/---
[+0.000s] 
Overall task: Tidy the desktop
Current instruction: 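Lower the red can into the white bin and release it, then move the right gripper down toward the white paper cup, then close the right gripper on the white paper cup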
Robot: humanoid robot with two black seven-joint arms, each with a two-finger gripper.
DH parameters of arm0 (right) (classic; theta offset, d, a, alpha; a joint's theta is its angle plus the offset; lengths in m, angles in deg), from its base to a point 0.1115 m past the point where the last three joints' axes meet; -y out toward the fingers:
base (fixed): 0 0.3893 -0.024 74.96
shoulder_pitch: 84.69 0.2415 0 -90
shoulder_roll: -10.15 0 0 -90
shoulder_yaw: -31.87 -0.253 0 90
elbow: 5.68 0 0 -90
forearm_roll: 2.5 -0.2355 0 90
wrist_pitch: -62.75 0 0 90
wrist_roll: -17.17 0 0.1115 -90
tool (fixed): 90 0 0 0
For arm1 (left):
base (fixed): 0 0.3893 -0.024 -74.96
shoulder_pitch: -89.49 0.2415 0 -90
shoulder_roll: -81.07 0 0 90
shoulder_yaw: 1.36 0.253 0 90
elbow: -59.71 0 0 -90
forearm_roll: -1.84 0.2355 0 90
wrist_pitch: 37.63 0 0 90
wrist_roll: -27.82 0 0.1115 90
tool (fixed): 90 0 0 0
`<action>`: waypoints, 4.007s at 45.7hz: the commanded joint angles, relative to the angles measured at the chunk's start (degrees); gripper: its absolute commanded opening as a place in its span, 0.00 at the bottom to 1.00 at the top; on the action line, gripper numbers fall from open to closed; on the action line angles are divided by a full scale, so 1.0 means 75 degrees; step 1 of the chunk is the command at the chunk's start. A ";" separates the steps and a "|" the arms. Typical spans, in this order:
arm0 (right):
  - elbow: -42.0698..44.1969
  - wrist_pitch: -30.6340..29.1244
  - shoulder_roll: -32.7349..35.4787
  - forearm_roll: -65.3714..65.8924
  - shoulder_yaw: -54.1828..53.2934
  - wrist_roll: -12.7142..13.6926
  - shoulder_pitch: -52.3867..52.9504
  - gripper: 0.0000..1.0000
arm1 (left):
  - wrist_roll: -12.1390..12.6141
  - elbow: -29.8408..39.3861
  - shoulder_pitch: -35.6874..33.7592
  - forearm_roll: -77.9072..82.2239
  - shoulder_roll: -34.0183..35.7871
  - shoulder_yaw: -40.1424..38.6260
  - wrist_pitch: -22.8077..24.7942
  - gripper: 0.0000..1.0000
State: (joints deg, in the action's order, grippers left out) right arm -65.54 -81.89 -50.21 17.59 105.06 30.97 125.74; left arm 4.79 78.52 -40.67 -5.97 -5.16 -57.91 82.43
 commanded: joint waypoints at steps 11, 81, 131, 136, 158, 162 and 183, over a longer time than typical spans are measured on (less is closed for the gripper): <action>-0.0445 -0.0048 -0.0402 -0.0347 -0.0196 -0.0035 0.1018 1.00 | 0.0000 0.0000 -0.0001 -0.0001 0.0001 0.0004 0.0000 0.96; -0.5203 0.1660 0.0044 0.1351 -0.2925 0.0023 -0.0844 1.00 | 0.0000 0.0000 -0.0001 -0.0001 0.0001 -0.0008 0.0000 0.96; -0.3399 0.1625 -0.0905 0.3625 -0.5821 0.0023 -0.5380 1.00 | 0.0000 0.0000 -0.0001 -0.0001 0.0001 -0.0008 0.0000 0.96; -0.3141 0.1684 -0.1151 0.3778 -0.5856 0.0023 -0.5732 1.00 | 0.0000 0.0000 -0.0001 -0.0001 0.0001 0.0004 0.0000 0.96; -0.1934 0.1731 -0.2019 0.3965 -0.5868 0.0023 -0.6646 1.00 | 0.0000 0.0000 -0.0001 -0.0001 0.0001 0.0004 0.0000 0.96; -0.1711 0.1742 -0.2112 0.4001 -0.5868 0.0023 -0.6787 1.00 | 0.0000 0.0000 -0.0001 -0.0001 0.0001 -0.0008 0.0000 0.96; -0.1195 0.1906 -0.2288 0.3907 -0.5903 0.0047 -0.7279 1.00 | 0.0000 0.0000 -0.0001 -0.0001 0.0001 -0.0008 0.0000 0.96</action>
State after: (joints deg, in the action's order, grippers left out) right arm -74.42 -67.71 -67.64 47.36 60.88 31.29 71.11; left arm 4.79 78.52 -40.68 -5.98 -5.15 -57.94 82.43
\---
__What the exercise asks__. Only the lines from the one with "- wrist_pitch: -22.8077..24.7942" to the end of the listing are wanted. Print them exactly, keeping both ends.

__Answer section__.
  - wrist_pitch: -22.8077..24.7942
  - gripper: 0.0000..1.0000
State: (joints deg, in the action's order, grippers left out) right arm -65.54 -81.89 -50.21 17.59 105.06 30.97 125.74; left arm 4.79 78.52 -40.67 -5.97 -5.16 -57.91 82.43
 commanded: joint waypoints at steps 11, 81, 131, 136, 158, 162 and 183, over a longer time than typical spans are measured on (less is closed for the gripper): <action>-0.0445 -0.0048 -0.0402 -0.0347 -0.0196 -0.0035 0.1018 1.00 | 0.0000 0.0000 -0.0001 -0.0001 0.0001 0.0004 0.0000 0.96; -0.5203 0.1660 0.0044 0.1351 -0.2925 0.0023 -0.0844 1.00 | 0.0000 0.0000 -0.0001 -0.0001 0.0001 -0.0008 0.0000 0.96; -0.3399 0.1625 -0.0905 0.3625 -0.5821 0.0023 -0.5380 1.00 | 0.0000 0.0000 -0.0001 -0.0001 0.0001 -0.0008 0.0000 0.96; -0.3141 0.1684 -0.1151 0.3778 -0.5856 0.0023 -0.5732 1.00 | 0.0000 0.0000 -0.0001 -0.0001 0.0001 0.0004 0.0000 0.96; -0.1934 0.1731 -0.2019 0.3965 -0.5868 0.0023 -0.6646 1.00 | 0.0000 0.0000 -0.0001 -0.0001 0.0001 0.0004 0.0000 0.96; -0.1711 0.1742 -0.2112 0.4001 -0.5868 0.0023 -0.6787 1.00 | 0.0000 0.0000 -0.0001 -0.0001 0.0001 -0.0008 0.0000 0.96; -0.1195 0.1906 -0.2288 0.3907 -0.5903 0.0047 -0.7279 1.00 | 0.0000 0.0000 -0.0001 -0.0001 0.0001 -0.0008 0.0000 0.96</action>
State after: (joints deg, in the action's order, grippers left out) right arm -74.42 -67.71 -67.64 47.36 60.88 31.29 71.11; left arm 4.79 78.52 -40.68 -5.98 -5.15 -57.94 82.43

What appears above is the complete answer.